◆ **Your instructions**
Your task is to output the data exactly as it stands.

◆ **Raw data**
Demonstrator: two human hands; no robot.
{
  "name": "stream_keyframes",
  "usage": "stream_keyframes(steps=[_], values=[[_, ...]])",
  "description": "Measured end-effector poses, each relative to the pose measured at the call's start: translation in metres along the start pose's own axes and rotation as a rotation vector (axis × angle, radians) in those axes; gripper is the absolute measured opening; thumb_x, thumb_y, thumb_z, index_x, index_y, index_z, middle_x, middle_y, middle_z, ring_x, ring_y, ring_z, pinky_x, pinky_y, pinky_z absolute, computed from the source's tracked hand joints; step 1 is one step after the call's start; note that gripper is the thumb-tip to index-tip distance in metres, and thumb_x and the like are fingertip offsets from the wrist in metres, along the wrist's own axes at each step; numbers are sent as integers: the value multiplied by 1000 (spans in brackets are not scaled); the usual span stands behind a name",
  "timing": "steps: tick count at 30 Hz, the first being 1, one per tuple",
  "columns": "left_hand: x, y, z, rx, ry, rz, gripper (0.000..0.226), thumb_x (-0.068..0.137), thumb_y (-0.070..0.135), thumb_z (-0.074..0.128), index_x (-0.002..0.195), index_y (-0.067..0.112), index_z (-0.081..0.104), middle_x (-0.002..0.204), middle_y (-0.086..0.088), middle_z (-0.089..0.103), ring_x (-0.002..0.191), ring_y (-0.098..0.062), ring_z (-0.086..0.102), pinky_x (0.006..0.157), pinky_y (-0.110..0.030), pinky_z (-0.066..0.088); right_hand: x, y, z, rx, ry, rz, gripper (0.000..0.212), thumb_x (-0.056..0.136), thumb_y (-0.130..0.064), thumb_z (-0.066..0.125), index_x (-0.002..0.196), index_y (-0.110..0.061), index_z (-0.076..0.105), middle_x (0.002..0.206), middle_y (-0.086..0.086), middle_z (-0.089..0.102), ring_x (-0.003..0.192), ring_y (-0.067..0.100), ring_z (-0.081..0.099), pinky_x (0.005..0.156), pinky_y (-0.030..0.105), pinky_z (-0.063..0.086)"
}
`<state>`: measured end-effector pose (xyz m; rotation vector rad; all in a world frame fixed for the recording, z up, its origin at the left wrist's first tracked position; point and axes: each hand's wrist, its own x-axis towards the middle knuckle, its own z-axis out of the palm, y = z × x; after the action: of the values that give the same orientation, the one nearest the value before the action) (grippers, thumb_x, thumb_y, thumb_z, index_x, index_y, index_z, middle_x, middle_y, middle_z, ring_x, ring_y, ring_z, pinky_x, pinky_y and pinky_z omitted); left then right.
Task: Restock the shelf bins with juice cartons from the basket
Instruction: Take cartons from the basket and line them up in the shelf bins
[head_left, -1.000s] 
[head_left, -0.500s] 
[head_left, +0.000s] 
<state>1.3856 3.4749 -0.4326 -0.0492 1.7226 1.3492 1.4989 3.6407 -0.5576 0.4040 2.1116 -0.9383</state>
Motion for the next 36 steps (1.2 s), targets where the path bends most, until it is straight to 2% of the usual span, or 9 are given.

◆ **Task solution**
Demonstrator: two human hands; no robot.
{
  "name": "stream_keyframes",
  "usage": "stream_keyframes(steps=[_], values=[[_, ...]])",
  "description": "Measured end-effector poses, each relative to the pose measured at the call's start: translation in metres along the start pose's own axes and rotation as a rotation vector (axis × angle, radians) in those axes; gripper is the absolute measured opening; thumb_x, thumb_y, thumb_z, index_x, index_y, index_z, middle_x, middle_y, middle_z, ring_x, ring_y, ring_z, pinky_x, pinky_y, pinky_z absolute, computed from the source's tracked hand joints; step 1 is one step after the call's start; note that gripper is the thumb-tip to index-tip distance in metres, and thumb_x and the like are fingertip offsets from the wrist in metres, along the wrist's own axes at each step; numbers are sent as integers: the value multiplied by 1000 (spans in brackets are not scaled); the usual span stands behind a name",
  "timing": "steps: tick count at 30 Hz, the first being 1, one per tuple",
  "columns": "left_hand: x, y, z, rx, ry, rz, gripper (0.000..0.226), thumb_x (-0.068..0.137), thumb_y (-0.070..0.135), thumb_z (-0.074..0.128), index_x (-0.002..0.195), index_y (-0.067..0.112), index_z (-0.081..0.104), middle_x (-0.002..0.204), middle_y (-0.086..0.088), middle_z (-0.089..0.103), ring_x (-0.002..0.191), ring_y (-0.098..0.062), ring_z (-0.086..0.102), pinky_x (0.006..0.157), pinky_y (-0.110..0.030), pinky_z (-0.066..0.088); right_hand: x, y, z, rx, ry, rz, gripper (0.000..0.212), thumb_x (-0.056..0.136), thumb_y (-0.130..0.064), thumb_z (-0.066..0.125), index_x (-0.002..0.196), index_y (-0.110..0.061), index_z (-0.076..0.105), middle_x (0.002..0.206), middle_y (-0.086..0.086), middle_z (-0.089..0.102), ring_x (-0.003..0.192), ring_y (-0.067..0.100), ring_z (-0.081..0.099), pinky_x (0.005..0.156), pinky_y (-0.030..0.105), pinky_z (-0.063..0.086)"
}
`<state>`: measured end-effector pose (xyz m; rotation vector rad; all in a world frame fixed for the recording, z up, its origin at the left wrist's first tracked position; point and axes: each hand's wrist, its own x-axis towards the middle knuckle, its own z-axis out of the palm, y = z × x; after the action: of the values that give the same orientation, the one nearest the value before the action) (grippers, thumb_x, thumb_y, thumb_z, index_x, index_y, index_z, middle_x, middle_y, middle_z, ring_x, ring_y, ring_z, pinky_x, pinky_y and pinky_z omitted); left then right.
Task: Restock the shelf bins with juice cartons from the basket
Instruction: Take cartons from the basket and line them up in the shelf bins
[head_left, -1.000s] 
[head_left, -0.500s] 
[head_left, +0.000s] 
<state>1.3856 3.4749 -0.4326 -0.0492 1.7226 1.3492 1.4989 3.6407 -0.5576 0.4040 2.1116 -0.9383</state>
Motion for the next 36 steps (1.2 s), targets where the path bends most, until it is straight to 2% of the usual span, or 9 are given.

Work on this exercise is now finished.